写真のない写真集のようだ
本は売れなければしょうがない。
同じ内容であれば売れた方がいいに決まってる。
売れるためにはどうすればいのか、内容を魅力的にする。営業法方を考える、などがあります。
レコードやCDなんかで、「ジャケ買い」なんて言葉があります。
知らないアーティストではあるが、ジャケットがかっこいいから買ってみた、または、なんか気になるから買ってみた、というものです。
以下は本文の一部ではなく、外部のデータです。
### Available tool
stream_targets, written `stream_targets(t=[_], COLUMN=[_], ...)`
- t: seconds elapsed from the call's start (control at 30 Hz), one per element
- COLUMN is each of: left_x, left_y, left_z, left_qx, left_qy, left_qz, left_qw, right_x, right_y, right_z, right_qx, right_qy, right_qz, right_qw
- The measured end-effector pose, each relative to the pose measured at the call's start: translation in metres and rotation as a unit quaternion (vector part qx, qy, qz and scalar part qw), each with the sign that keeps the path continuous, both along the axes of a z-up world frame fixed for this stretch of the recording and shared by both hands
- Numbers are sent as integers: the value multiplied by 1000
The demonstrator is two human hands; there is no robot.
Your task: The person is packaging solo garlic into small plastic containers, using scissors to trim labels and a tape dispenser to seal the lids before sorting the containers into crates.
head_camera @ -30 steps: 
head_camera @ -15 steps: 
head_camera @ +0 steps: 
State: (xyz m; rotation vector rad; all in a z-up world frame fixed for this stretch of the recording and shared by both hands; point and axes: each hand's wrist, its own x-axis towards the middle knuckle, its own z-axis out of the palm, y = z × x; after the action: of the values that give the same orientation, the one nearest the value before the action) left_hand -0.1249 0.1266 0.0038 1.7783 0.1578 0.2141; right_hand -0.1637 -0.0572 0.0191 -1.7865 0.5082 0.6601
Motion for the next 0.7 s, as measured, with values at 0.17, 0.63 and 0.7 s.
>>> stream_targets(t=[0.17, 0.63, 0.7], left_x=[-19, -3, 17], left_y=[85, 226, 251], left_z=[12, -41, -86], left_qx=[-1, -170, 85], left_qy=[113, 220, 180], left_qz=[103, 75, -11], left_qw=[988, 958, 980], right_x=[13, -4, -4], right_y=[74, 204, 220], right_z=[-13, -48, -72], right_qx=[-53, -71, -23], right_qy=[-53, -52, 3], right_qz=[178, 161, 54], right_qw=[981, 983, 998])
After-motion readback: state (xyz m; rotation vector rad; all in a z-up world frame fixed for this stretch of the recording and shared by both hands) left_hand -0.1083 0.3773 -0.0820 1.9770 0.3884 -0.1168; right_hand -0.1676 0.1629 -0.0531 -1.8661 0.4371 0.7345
これは、最悪中身がよくなくてもジャケットを飾るという用途に対して、代金を払っている感覚があるので、中身の音楽が好みのものでなくても、損失感はあんまりないのです。
さらに、
ところが本となるとそうもいかない。もちろん本を飾るという手もある。
本を買ったときは、内容がほとんどで、すべれば損失感たっぷりである。
本といっても、読み物と写真集があったとして。
僕はもう何年も写真をやっていて、写真集を買って参考にしたり、勉強したりしていた。
そのなかで、何回も打ちのめされたことがある。
それは、写真週は、表紙の写真が一番よくて、中身はすべてそれいか、流してのせているだけ、その表紙の写真1枚のためだけにある、ながくだらだらしたAメロである。
作り手からしたら、売れないといけないので、その視点でセレクトすることになる。中身にはこれを越えるフィナーレが待っているよと匂わせながら。しかし、表紙が一番なのです。表紙はインターネットでもなんでもみれるのです。
そう、この本「本屋です まいど」はまさにこの写真集の現象が生きているのです。
この本を買って、一番よかったのは、タイトルなのです。
まさに写真のない写真集なのです。